Particle physicists have their own lingo as do GR'ists, cosmologists etc. For example: If someone were to ask a particle physicist what the mass of a free neutron was he'd tell you 1.008665 u. Ask the very same particle physicist what the lifetime of a free neutron is he'll tell you its about 15 minutes. If that particle physicist does not ask you what speed of the neutron is does that mean that this particle physicist does not believe in time dilation? No. Of course not. It simply means that since you left out the speed then it was assumed to be the intrinsic property, i.e. that which is inherent and thefore d not need clarification.

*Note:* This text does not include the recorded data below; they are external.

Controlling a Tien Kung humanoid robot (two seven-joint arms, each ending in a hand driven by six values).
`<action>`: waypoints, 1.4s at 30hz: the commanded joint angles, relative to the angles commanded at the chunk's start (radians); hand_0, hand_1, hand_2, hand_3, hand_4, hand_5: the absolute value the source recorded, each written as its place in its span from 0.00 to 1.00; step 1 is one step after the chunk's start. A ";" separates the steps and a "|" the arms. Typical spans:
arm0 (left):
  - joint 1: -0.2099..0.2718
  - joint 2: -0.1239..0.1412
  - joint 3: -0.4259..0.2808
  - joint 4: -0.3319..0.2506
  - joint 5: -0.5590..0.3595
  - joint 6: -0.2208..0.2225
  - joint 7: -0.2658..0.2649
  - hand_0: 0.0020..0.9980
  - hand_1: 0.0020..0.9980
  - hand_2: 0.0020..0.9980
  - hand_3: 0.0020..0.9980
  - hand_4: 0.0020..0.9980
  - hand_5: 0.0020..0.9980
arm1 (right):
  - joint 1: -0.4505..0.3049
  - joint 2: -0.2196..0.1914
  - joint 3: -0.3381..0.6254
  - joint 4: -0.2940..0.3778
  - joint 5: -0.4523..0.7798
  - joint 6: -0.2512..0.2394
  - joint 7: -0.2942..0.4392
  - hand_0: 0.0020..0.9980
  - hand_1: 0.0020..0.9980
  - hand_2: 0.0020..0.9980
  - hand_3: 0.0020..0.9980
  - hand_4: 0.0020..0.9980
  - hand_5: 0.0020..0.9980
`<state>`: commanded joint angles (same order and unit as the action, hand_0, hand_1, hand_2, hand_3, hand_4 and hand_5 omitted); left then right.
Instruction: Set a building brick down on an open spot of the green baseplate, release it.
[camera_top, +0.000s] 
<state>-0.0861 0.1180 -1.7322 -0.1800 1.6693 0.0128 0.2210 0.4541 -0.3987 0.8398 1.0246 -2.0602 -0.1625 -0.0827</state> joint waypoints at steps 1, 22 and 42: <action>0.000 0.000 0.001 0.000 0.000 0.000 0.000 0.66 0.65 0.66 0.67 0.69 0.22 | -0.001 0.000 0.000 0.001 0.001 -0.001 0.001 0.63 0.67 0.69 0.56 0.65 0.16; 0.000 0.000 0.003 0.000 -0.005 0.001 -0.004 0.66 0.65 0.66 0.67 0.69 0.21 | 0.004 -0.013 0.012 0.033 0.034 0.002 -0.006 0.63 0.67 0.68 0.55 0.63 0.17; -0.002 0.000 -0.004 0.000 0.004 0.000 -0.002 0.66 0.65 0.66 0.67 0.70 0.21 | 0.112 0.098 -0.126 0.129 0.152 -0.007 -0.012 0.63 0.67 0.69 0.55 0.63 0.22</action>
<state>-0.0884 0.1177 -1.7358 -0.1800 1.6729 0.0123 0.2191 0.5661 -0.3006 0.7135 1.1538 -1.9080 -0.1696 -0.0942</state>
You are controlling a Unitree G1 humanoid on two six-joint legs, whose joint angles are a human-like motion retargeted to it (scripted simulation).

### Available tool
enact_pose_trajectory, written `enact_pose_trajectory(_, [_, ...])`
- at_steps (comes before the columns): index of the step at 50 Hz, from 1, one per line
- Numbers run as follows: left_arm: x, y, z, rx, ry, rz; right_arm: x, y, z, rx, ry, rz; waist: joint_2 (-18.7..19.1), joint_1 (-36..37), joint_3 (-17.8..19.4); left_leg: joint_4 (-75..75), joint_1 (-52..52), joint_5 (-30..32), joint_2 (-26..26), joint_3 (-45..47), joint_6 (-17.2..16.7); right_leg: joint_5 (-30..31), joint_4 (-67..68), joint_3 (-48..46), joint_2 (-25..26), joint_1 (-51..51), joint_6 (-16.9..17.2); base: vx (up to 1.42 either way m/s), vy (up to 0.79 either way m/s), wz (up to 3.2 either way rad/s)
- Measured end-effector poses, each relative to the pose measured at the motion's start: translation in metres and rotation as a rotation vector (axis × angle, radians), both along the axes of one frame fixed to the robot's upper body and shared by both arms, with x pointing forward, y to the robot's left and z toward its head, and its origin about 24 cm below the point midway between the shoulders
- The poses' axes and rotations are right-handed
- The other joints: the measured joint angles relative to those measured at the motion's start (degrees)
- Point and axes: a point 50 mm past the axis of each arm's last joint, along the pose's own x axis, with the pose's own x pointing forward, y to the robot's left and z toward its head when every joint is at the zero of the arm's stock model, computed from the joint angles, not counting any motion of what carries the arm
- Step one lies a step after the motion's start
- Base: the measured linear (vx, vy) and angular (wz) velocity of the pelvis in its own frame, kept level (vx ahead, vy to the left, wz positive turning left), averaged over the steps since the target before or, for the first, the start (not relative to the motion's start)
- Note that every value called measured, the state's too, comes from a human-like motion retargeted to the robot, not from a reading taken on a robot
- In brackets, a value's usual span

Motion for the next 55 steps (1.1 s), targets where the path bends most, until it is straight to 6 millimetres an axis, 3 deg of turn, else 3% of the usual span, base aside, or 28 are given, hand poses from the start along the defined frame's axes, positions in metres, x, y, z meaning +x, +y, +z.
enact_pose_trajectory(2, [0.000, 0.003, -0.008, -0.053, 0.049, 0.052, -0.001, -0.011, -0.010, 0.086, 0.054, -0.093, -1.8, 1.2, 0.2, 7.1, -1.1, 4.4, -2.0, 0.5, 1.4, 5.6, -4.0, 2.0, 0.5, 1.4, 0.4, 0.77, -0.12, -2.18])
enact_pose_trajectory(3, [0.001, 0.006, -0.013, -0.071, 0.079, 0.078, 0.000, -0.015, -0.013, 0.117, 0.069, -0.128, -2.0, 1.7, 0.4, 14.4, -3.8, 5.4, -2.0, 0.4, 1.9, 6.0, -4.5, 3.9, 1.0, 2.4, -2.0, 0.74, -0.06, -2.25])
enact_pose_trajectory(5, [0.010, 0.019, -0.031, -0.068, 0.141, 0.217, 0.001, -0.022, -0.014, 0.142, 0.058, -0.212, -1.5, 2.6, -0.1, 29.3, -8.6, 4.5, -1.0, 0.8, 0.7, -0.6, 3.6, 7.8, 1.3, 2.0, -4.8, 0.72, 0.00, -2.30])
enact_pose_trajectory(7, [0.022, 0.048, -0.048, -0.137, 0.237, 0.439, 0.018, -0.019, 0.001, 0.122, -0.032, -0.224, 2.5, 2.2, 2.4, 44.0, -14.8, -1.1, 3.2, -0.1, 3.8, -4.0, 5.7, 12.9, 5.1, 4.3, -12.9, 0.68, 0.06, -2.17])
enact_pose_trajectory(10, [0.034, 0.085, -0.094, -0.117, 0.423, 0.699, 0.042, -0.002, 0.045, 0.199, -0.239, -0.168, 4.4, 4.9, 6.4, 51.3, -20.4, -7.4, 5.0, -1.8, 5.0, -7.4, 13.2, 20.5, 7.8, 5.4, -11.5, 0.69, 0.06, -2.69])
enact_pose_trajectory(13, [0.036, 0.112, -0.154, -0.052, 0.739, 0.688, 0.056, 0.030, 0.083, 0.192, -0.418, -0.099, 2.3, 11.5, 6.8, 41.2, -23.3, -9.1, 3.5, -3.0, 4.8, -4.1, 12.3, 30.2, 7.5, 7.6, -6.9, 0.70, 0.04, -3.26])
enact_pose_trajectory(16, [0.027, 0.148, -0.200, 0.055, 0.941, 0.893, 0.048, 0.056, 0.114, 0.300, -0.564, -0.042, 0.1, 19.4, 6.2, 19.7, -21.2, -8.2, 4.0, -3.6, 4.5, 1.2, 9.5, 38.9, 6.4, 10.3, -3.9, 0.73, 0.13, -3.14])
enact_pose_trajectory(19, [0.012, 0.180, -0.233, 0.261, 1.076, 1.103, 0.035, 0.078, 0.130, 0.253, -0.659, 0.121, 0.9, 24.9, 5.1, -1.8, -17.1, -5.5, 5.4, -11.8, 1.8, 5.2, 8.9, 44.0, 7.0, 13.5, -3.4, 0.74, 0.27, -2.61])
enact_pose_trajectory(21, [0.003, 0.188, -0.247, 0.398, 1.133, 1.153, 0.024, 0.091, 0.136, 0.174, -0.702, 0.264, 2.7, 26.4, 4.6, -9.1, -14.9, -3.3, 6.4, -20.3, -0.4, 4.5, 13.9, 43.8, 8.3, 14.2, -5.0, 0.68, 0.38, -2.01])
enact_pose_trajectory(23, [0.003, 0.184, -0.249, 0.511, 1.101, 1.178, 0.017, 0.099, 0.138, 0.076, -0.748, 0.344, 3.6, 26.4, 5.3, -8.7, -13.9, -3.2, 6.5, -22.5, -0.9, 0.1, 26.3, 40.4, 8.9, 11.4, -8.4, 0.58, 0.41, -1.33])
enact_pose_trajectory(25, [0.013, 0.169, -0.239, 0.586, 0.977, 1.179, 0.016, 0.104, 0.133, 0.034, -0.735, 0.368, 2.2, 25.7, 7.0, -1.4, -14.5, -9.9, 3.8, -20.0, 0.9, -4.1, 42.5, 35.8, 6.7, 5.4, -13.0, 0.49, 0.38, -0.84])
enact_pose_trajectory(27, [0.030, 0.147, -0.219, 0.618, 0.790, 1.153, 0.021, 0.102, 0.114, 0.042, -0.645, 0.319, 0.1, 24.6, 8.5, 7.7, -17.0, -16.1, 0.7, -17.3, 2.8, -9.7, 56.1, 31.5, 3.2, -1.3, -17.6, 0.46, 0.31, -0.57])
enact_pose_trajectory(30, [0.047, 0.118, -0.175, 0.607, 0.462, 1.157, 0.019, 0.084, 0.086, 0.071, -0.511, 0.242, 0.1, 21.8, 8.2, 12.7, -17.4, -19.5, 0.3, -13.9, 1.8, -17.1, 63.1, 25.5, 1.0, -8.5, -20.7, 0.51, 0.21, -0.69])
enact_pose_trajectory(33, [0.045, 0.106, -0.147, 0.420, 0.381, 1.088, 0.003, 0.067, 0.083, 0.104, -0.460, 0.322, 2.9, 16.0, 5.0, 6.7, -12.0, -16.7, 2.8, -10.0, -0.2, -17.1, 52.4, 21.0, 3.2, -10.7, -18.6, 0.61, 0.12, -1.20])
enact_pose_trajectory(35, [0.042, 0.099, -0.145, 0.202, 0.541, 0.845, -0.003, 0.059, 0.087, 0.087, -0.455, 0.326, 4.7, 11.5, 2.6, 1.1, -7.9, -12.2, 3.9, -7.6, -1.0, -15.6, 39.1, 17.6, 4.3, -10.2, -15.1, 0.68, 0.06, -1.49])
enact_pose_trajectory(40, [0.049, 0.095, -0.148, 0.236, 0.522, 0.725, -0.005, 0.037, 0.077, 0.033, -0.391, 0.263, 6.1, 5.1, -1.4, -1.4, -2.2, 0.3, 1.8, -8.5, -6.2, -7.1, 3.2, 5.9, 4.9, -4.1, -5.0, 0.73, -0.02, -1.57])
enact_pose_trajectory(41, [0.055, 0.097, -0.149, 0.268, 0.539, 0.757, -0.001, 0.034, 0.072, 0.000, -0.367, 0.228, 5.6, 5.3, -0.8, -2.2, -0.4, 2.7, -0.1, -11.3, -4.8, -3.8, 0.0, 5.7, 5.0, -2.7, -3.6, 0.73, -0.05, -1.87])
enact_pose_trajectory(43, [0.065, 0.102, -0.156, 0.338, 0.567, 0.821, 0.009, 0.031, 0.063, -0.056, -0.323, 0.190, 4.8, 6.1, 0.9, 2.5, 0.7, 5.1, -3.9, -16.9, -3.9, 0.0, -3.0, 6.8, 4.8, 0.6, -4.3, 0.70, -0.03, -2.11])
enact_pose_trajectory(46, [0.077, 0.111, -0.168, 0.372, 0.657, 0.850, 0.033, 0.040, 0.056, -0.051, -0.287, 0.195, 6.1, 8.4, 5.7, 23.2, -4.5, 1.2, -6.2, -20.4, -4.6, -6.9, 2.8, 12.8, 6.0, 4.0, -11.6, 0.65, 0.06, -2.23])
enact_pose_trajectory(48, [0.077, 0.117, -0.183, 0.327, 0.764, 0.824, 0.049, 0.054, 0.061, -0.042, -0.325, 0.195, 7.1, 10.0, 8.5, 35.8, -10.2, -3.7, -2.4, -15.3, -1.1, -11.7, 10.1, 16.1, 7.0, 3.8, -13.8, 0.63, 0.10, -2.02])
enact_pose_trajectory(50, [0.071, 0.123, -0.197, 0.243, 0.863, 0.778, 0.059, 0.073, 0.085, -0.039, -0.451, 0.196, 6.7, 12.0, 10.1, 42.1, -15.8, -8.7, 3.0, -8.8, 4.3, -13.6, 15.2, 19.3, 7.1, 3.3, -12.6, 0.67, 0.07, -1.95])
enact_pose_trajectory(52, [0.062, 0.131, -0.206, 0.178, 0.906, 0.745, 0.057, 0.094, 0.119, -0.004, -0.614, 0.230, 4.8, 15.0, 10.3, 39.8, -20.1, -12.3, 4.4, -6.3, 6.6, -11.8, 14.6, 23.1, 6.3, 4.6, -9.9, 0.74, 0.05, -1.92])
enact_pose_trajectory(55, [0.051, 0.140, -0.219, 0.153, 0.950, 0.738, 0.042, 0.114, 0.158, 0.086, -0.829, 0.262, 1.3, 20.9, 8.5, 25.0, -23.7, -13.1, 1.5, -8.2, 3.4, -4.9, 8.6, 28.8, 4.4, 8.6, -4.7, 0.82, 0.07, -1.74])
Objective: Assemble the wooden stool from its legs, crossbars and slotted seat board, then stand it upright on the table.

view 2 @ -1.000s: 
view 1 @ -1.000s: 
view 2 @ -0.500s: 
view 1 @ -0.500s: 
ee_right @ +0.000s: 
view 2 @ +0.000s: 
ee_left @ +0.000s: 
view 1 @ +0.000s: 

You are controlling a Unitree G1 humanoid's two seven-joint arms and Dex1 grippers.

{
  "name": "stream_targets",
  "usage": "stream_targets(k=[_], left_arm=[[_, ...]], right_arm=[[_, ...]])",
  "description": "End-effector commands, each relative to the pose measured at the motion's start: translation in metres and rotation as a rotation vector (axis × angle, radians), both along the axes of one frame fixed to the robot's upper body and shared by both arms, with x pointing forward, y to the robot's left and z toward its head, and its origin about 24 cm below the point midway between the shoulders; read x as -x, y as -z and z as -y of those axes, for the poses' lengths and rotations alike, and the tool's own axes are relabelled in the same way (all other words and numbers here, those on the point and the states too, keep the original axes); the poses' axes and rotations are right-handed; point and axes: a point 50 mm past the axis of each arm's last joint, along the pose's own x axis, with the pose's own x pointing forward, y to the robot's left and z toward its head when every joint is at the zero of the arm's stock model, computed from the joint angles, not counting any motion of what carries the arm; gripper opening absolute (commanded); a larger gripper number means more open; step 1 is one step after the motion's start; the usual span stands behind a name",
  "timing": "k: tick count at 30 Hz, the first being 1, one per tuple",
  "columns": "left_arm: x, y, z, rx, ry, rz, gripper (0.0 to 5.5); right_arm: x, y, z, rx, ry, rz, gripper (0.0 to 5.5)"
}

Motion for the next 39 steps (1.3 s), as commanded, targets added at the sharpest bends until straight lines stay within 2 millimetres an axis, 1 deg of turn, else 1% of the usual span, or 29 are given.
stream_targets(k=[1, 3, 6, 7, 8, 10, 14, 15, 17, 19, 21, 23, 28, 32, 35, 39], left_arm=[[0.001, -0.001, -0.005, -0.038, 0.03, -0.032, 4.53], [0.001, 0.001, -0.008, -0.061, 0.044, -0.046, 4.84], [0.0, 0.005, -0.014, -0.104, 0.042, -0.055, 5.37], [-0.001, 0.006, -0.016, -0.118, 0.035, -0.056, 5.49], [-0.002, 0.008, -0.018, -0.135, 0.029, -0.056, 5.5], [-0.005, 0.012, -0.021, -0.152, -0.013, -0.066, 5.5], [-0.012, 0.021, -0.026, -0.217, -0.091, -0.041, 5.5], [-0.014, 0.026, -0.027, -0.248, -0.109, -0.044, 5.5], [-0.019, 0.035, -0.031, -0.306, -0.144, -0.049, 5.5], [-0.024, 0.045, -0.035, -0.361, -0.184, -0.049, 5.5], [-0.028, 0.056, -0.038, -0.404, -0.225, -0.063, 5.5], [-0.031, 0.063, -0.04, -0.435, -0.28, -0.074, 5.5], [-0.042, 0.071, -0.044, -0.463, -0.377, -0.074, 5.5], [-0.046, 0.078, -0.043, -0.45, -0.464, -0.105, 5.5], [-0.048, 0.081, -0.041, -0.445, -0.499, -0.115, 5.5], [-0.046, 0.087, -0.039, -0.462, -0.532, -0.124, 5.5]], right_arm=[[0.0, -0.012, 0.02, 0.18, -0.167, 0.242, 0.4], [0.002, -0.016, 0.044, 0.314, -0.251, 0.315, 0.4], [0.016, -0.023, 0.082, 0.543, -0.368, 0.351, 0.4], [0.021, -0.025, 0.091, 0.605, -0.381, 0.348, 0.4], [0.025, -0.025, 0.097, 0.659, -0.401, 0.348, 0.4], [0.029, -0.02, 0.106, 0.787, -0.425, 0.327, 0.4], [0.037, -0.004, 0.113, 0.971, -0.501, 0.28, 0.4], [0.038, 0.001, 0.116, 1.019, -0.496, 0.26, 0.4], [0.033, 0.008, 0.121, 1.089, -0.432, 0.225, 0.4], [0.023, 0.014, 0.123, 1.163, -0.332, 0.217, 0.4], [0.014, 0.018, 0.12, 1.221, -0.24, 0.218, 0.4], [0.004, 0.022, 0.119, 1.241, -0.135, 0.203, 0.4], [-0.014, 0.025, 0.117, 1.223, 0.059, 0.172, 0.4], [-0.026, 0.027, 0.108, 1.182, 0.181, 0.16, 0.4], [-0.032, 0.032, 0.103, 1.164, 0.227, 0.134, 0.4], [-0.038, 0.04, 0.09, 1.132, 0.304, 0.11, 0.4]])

However not all objects found in nature are particles. To be more general one has to use a second rank tensor to completely describe mass. Especially when you're interested only in part of a system or a system which is not closed.

Pete
 
  • #50
pmb_phy said:
Particle physicists have their own lingo as do GR'ists, cosmologists etc. For example: If someone were to ask a particle physicist what the mass of a free neutron was he'd tell you 1.008665 u. Ask the very same particle physicist what the lifetime of a free neutron is he'll tell you its about 15 minutes. If that particle physicist does not ask you what speed of the neutron is does that mean that this particle physicist does not believe in time dilation? No. Of course not. It simply means that since you left out the speed then it was assumed to be the intrinsic property, i.e. that which is inherent and thefore d not need clarification.

However not all objects found in nature are particles. To be more general one has to use a second rank tensor to completely describe mass. Especially when you're interested only in part of a system or a system which is not closed.

Pete

Mass does not need clarification of a speed because it does not depend on speed. It is the length of the momentum four vector according to any frame and that length has no speed dependence at all. Even for extended objects mass is not a tensor either. It is still an invariant. You are mistaking a density matrix for a mass, as well as a matrix for a tensor. The dimentions aren't even the same.